Une première tranche de financements a été débloquée par la France. Nous lui sommes tous reconnaissants ; en Afrique de l'Ouest, au Maghreb, à Madagascar, le soutien apporté aux instituts Pasteur permettra de répondre aux demandes exprimées, mais tout à fait partiellement, pour faire face aux ruptures de stock et assurer la formation continue. En résumé, la mobilisation doit être amplifiée et adaptée selon l'évolution de l'épidémie.
Les principaux financeurs étatiques français sont, actuellement, l'AFD et le ministère de l'Europe et des affaires étrangères. Le retrait du ministère se traduit effectivement par des chiffres cruels : l'ensemble du réseau dénombrait vingt-quatre experts techniques internationaux (ETI), travaillant notamment en Asie. En l'espace de deux ou trois ans, ces effectifs ont été réduits à six. Or l'expertise partagée passe par ces chercheurs, comme par les gestionnaires, ou encore par les directeurs d'institut. Nous espérons vivement que ces pertes d'ETI seront compensées, afin que nous puissions mettre en oeuvre une réelle collaboration.
Comment les gestes barrières déclinés en Europe peuvent-ils être appliqués en Afrique, notamment dans des communautés placées dans des situations particulièrement précaires ? C'est une question clé. L'expérience d'Ebola a permis de dresser ce constat : il ne faut surtout pas imposer des mesures qui, en touchant à des questions aussi sensibles que les processus funéraires, dramatisent encore le drame. Il est essentiel de travailler avec les communautés ; tout ce qui a trait aux comportements doit être accepté, adopté et adapté. Il ne faut surtout pas plaquer les pratiques des pays occidentaux. D'ailleurs, les projets financés par l'AFD et le ministère de l'Europe et des affaires étrangères comprennent un volet de sciences sociales, afin de travailler sur les représentations de la maladie, d'adapter les discours de prévention et de rendre les mesures plus acceptables.

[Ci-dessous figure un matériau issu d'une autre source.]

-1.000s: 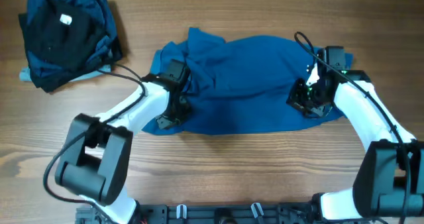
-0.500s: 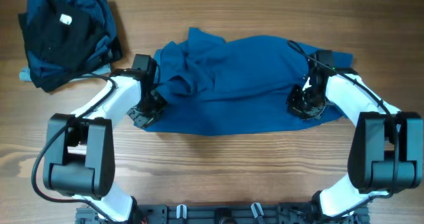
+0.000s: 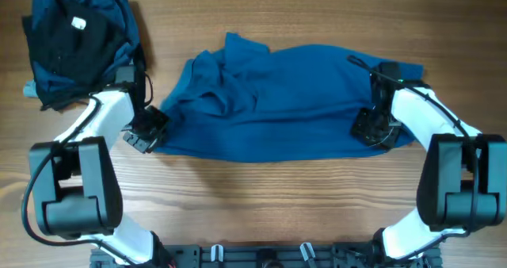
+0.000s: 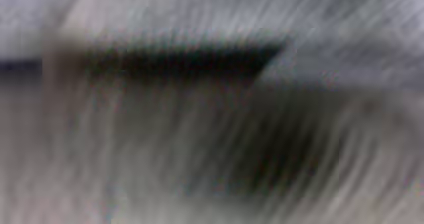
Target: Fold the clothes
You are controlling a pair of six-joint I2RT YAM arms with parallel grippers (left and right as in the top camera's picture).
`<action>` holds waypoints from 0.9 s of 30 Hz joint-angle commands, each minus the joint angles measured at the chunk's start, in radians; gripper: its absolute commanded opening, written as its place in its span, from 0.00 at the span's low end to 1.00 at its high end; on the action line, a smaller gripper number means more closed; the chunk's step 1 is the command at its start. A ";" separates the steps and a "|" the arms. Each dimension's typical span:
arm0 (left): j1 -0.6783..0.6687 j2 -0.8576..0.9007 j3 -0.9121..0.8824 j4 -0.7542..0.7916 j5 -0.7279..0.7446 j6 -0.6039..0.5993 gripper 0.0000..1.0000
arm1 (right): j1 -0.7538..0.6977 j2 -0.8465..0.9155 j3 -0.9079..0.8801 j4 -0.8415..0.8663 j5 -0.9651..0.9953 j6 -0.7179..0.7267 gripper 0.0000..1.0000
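Observation:
A blue garment lies spread across the middle of the table, rumpled at its upper left. My left gripper sits at the garment's lower left corner, which is drawn out to the left, and it looks shut on that corner. Low on the cloth near the lower right edge is my right gripper. The right wrist view is a grey blur pressed close to fabric, and no fingers can be made out in it.
A heap of dark blue and black clothes lies at the far left corner. Wooden tabletop runs along the front, between the garment and the arm bases.
My left gripper has moved from the garment's rumpled left part out to the left, and the lower left corner now reaches further left. The right gripper stays at the lower right, its view now blurred.
At first my right gripper stood open off the garment's right edge, with the left on the rumpled left side. The right then moved onto the cloth, still open. Later its fingers were nearly together over the lower right hem. Now the left corner is pulled outward.

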 commanded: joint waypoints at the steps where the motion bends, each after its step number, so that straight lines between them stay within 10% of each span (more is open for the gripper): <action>1: 0.098 0.013 -0.002 -0.003 -0.089 0.015 0.09 | -0.075 0.047 -0.022 0.004 0.128 -0.019 0.62; 15: 0.231 -0.165 0.003 -0.059 0.060 0.099 0.04 | -0.095 0.047 0.151 -0.121 0.083 -0.048 0.80; 20: -0.056 -0.364 0.003 -0.087 0.129 0.134 0.05 | -0.095 0.047 0.151 -0.103 0.013 -0.048 0.91; 27: -0.376 -0.153 0.003 0.005 0.129 0.085 0.10 | -0.095 0.047 0.156 -0.102 -0.036 -0.101 0.99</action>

La question des antipaludiques est assez envahissante. La chloroquine, dont on a sans doute trop parlé, et de manière hâtive, a été très utilisée en un temps ; mais, aujourd'hui, elle est assez peu employée en Afrique de l'Ouest. Le fait qu'elle ait retardé l'épidémie nous paraît hautement improbable. L'explication doit sans doute être cherchée ailleurs.
C'est sur les réactifs que se porte, actuellement, l'attention la plus forte. Il s'agit d'un enjeu logistique au sens large. Les gouvernements vont devoir gérer la pénurie. En parallèle, une solidarité internationale est indispensable. Il est essentiel de ne pas oublier l'Afrique : certes, les prévisions sont difficiles à établir, mais les courbes des différents pays laissent présager une situation grave. L'OMS a d'ailleurs tiré la sonnette d'alarme.
Le plus difficile à mesurer, c'est la fréquence des cas graves. On en observe d'ores et déjà. Leur incidence sera-t-elle plus faible que dans d'autres pays ? La prise en charge médicale, notamment clinique, devrait poser plus de difficultés qu'ailleurs, d'où l'enjeu de l'appui en technique médicale et en matériel, en particulier pour la réanimation. La solidarité doit s'exprimer par tous les moyens possibles - soutien logistique, mise à disposition de matériels de protection et de matériels médicaux. Gardons-nous des égoïsmes nationaux.